Comment From: franticticktick
We first want to ensure there's a way to do the right things, and that it's reasonable. Afterwards, we might address convenience and preference but it's low priority.
I agree with you!
I still am not sure I understand your case.
I can describe my case on stackoverflow, this issue is not the best place for this.
Regarding this issue, I'm still not sure why you can't use BearerTokenAuthenticationFilter. It seems you should be able to use it now. Can you address that question?

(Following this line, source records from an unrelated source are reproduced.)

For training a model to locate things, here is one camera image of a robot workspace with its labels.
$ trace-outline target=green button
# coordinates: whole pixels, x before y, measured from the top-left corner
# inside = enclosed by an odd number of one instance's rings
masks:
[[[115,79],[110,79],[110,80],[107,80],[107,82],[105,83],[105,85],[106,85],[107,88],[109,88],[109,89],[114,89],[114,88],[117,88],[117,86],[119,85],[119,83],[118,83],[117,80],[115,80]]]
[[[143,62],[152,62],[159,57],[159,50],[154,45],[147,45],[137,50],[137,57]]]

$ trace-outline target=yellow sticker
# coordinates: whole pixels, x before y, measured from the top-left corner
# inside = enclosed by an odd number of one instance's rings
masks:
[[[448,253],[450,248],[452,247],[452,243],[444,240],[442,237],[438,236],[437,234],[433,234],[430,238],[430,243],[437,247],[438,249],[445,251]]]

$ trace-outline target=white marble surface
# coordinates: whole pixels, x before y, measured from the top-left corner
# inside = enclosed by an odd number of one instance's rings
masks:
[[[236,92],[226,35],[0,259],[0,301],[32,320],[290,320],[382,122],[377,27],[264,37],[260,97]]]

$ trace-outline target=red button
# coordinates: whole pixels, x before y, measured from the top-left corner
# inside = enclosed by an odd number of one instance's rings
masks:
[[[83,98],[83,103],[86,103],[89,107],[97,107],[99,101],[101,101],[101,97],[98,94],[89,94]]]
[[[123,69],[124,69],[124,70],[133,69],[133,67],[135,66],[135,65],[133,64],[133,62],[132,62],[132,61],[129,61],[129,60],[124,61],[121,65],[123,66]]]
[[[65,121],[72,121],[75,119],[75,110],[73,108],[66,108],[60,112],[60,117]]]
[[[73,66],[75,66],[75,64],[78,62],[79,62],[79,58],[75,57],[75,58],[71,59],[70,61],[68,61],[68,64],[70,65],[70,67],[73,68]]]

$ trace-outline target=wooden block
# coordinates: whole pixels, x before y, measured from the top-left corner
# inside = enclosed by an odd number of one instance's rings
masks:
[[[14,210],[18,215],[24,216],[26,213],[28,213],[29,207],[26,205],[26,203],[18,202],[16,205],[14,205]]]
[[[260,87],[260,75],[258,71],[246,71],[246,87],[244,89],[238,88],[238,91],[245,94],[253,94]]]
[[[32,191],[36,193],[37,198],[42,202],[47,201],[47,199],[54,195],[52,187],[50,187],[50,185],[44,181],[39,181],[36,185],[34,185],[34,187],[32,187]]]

Of course I can use it, I didn't say that this is a problem for me now, since a solution was proposed in #14644 :
@Bean
BearerTokenResolver bearerTokenResolver() {
BearerTokenResolver one = ...;
BearerTokenResolver two = ...;
return (request) -> Optional.ofNullable(one.resolve(request)).orElseGet(() -> two.resolve(request));
}
Comment From: sjohnr
I still am not sure I understand your case.
I can describe my case on stackoverflow, this issue is not the best place for this.
Sadly I don't 100% agree with you here. While I appreciate not wanting to go into deep detail such as describing the actual application (no need to do this) I feel I need to understand the basic premise of your use case, as it is what would drive the need for a BearerTokenAuthenticationConverter. Can you please describe the specific reason you need this component? You have said you need multiple authentication schemes, but have not elaborated on that.
If you don't have details, I think we can either close this issue as not needed or perhaps leave it open for others to weigh in on their use case before proceeding.
Comment From: spring-projects-issues
If you would like us to look at this issue, please provide the requested information. If the information is not provided within the next 7 days this issue will be closed.
Comment From: spring-projects-issues
Closing due to lack of requested feedback. If you would like us to look at this issue, please provide the requested information and we will re-open the issue.